Archive

Posts Tagged ‘Multi core’

B i l l i o n strings falling from c l o u d

December 25, 2009 Leave a comment

Everyday, we have to process almost a Billion strings from our click stream store. To keep things simple, let’s say I get the URL and I need to parse the domain name from string. For example: if the URL is as follows:

http://www.microsoft.com/Downloads.

Then I need to parse this string and get the domain name “www.microsoft.com”.

Looking at the parallel libraries of .NET 4.0,  I thought to use them and increase our data crunching performance. I planned to use Parallel.ForEach in place of foreach  to harness all the CPU cores of my box.

However, to my amazement,  I realized that using parallel version of foreach is taking more time than the single thread version of foreach.

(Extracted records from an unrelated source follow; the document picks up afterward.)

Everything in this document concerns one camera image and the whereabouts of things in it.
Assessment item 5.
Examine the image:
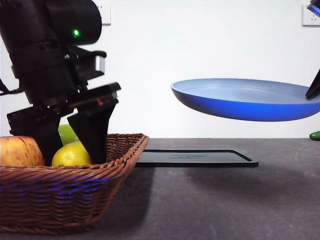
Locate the yellow lemon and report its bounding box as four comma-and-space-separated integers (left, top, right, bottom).
51, 140, 92, 168

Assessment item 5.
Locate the blue round plate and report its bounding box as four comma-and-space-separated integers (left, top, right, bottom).
170, 78, 320, 122

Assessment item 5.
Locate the brown wicker basket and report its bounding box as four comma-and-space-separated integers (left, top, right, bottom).
0, 133, 151, 235

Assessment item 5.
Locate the green apple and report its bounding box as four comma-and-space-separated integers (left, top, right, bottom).
58, 124, 80, 147

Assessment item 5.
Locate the red yellow apple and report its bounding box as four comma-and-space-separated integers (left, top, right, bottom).
0, 135, 45, 167

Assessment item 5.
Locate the black rectangular tray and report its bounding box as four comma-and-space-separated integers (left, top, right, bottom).
134, 149, 260, 168

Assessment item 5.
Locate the black cable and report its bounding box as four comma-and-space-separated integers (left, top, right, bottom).
0, 79, 25, 96

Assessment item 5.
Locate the white wall socket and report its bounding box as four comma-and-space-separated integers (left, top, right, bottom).
301, 4, 320, 27
96, 2, 112, 27

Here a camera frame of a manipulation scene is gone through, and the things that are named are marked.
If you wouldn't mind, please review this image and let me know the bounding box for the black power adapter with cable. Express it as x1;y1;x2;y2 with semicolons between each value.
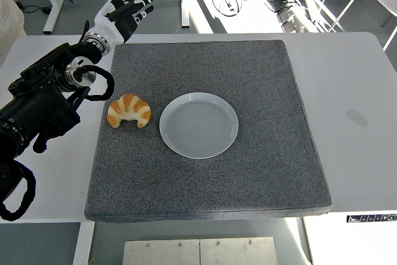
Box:
22;4;53;16

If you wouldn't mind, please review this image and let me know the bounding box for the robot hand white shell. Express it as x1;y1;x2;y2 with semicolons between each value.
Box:
89;0;161;46

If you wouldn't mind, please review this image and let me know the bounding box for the table height control panel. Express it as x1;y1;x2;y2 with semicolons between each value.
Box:
346;213;397;224

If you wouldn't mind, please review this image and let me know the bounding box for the clear tape strip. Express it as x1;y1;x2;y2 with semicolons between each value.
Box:
345;109;371;131

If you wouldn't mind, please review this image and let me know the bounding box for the golden croissant bread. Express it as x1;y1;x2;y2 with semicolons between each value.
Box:
107;93;152;128

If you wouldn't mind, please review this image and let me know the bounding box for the grey speckled square mat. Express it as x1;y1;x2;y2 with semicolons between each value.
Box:
84;39;332;223

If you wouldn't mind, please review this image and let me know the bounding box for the round pale grey plate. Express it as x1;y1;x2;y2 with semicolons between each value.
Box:
159;92;239;159

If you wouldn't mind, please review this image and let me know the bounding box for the person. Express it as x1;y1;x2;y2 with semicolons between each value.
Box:
0;0;27;65

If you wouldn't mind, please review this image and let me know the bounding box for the white table leg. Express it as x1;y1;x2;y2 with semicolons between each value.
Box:
72;222;96;265

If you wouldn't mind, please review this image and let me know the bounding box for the grey metal plate with screws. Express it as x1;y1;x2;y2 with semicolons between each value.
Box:
122;236;279;265

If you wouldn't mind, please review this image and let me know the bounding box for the white desk leg with foot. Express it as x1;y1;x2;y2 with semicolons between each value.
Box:
34;0;71;35

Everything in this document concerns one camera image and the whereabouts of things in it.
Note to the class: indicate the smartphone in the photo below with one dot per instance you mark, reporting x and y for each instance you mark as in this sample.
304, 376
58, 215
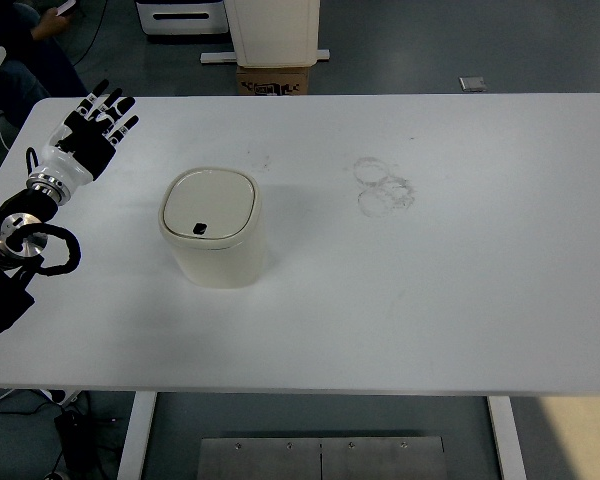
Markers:
67, 7

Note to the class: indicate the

After little head scratching, I realized the work in my foreach loop was so small that cost of creating thread and destroying them was more than the work they need to do them self. It is like if the work is small enough that explaining someone to do it will take more time than actually doing it, sometime parallel processing and delegating work is not good.

However, as soon as I put heavy processing in the loop, for e.g. making the thread sleep for 10 millisecond :), my parallel version started performing better than the single threaded version of foreach.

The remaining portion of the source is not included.